— TASK OBJECTIVE —
Your task is to tally the lines of the listing containing the word "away" and report the figure alone.
Top of GIVEN ENTRIES
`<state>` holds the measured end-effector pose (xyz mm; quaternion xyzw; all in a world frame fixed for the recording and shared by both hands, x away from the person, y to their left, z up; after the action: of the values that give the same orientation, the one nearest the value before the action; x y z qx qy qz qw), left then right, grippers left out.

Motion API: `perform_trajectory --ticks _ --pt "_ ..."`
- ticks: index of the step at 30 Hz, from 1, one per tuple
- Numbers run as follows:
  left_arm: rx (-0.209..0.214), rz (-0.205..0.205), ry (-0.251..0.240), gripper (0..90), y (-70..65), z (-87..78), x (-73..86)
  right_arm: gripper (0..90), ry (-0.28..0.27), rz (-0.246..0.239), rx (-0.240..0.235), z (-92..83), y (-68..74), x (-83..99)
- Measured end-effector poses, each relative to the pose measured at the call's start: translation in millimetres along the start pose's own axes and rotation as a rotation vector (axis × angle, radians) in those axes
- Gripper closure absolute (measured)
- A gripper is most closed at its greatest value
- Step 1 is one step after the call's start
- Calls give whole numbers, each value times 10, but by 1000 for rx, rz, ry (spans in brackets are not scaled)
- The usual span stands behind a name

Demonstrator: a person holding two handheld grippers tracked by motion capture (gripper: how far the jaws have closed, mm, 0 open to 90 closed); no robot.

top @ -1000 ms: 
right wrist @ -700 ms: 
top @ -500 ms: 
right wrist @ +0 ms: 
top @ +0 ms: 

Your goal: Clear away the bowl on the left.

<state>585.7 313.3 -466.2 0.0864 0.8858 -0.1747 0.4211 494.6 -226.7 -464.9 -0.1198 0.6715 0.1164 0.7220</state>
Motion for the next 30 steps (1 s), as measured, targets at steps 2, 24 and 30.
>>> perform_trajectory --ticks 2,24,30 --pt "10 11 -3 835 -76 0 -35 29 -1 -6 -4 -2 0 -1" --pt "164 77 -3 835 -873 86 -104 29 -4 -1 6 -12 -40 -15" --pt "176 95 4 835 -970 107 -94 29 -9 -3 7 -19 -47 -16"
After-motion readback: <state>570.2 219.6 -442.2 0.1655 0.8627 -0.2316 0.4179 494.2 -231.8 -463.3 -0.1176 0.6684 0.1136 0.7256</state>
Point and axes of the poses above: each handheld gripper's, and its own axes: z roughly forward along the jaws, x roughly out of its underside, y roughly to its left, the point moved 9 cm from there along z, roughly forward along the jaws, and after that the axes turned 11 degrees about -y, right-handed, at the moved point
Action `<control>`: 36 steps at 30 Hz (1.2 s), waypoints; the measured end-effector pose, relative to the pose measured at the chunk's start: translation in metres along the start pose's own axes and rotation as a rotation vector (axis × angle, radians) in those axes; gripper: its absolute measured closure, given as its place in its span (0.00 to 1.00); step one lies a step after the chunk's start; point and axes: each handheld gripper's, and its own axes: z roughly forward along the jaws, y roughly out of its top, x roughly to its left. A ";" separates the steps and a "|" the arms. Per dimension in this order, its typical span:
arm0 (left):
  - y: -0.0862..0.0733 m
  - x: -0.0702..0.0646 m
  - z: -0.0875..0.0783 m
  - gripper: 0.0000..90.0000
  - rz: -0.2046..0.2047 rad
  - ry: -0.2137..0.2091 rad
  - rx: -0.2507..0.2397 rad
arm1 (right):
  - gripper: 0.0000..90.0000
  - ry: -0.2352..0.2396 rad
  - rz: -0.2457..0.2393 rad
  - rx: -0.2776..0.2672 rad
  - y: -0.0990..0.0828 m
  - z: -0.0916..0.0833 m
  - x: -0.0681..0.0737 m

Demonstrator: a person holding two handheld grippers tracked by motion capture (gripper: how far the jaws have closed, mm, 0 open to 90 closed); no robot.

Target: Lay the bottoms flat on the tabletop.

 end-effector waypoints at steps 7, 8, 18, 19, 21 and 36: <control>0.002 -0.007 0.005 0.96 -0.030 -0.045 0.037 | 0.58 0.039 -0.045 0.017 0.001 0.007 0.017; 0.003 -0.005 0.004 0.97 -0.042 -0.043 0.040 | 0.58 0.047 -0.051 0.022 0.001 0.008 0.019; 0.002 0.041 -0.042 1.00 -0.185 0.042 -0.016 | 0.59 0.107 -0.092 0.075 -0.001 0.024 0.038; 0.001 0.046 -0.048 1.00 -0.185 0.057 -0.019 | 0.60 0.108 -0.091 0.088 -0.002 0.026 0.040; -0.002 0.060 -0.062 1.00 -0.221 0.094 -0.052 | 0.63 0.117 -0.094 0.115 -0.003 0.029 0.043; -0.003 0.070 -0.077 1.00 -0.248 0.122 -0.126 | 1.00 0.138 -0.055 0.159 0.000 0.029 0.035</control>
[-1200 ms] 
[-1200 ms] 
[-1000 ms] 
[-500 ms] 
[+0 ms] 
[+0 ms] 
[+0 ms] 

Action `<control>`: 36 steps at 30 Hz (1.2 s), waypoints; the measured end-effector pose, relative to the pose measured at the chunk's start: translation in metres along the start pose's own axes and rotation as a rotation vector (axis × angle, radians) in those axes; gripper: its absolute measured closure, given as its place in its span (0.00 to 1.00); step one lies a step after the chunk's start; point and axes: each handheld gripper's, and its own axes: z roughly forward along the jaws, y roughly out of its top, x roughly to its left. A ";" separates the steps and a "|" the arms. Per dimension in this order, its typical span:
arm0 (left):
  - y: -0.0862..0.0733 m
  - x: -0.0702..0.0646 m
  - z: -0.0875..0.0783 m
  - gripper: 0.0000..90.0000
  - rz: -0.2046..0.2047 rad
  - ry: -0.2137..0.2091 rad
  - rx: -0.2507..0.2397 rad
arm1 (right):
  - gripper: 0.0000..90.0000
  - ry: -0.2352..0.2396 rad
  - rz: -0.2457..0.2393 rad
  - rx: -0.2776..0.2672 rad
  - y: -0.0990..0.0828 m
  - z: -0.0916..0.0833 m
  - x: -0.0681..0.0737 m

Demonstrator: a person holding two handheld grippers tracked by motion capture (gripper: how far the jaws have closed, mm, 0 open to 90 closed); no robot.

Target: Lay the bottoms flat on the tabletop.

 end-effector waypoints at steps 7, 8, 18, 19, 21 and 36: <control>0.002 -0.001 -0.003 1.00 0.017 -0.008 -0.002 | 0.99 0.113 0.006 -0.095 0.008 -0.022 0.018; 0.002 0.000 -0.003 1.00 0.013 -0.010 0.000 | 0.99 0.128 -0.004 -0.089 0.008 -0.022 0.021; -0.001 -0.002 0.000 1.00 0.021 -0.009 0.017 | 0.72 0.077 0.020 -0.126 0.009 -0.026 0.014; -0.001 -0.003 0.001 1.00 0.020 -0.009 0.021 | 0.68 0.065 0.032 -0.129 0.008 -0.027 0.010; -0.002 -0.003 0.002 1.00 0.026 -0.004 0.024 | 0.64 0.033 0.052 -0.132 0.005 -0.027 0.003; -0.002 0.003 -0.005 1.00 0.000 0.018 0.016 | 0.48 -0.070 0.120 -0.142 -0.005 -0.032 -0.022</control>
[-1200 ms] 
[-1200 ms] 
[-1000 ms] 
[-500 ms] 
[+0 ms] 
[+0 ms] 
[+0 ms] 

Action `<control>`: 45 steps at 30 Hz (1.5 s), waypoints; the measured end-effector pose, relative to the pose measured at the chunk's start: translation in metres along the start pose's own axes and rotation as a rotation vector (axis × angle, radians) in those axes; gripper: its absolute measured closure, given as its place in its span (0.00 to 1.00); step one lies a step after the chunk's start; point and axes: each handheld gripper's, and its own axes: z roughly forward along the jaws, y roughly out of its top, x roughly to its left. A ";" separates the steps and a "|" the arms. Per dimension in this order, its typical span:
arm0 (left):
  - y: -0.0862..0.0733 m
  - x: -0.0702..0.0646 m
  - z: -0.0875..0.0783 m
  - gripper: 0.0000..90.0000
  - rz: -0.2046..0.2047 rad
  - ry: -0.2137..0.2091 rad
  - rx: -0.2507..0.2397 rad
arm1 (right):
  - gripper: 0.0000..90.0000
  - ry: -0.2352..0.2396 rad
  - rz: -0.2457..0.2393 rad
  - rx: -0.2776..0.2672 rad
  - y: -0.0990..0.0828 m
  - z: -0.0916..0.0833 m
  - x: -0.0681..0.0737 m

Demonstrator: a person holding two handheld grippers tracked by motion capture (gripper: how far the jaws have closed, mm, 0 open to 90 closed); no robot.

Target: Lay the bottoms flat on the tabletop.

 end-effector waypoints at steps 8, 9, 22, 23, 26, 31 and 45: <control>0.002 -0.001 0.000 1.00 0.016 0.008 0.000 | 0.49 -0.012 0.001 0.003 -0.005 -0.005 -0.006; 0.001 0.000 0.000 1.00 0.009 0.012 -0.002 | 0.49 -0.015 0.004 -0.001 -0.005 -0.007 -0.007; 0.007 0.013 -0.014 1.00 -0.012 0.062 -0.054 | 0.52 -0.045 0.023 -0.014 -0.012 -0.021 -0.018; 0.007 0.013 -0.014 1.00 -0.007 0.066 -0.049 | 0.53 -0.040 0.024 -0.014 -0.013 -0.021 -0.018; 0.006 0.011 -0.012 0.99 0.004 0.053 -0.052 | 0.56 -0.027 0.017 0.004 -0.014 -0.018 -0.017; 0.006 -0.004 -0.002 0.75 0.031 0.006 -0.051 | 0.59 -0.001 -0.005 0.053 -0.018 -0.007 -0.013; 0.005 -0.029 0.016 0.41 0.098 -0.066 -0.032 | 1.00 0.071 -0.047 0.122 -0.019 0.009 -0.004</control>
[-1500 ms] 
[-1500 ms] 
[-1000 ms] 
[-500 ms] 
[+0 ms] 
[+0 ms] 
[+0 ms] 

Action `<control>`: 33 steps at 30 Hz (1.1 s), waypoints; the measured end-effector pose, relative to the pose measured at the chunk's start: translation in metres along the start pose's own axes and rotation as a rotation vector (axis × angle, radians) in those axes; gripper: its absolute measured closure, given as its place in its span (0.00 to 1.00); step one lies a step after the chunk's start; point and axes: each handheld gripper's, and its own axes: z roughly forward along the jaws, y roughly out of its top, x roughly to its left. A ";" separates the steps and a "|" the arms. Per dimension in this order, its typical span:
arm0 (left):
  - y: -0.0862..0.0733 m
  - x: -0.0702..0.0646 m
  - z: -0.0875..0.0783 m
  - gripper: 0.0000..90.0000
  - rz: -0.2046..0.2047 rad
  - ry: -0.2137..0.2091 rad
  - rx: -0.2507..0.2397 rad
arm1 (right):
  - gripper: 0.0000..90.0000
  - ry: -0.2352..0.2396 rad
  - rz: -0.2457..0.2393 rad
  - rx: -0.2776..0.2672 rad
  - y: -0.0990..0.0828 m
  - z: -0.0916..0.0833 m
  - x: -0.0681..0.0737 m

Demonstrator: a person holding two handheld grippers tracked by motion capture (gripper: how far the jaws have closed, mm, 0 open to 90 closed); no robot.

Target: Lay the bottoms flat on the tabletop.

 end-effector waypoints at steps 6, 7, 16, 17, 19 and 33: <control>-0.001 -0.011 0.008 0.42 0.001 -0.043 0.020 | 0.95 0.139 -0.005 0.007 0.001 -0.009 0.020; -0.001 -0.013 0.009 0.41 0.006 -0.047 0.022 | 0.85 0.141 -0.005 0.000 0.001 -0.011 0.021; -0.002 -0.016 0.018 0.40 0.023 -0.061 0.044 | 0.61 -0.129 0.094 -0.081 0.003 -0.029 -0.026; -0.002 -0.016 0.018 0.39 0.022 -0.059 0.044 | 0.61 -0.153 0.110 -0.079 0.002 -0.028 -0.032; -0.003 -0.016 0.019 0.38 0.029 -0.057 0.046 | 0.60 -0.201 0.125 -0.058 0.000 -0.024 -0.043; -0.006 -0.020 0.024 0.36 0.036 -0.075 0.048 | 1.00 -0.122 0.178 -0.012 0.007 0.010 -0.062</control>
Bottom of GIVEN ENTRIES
— EXPECTED OUTPUT —
2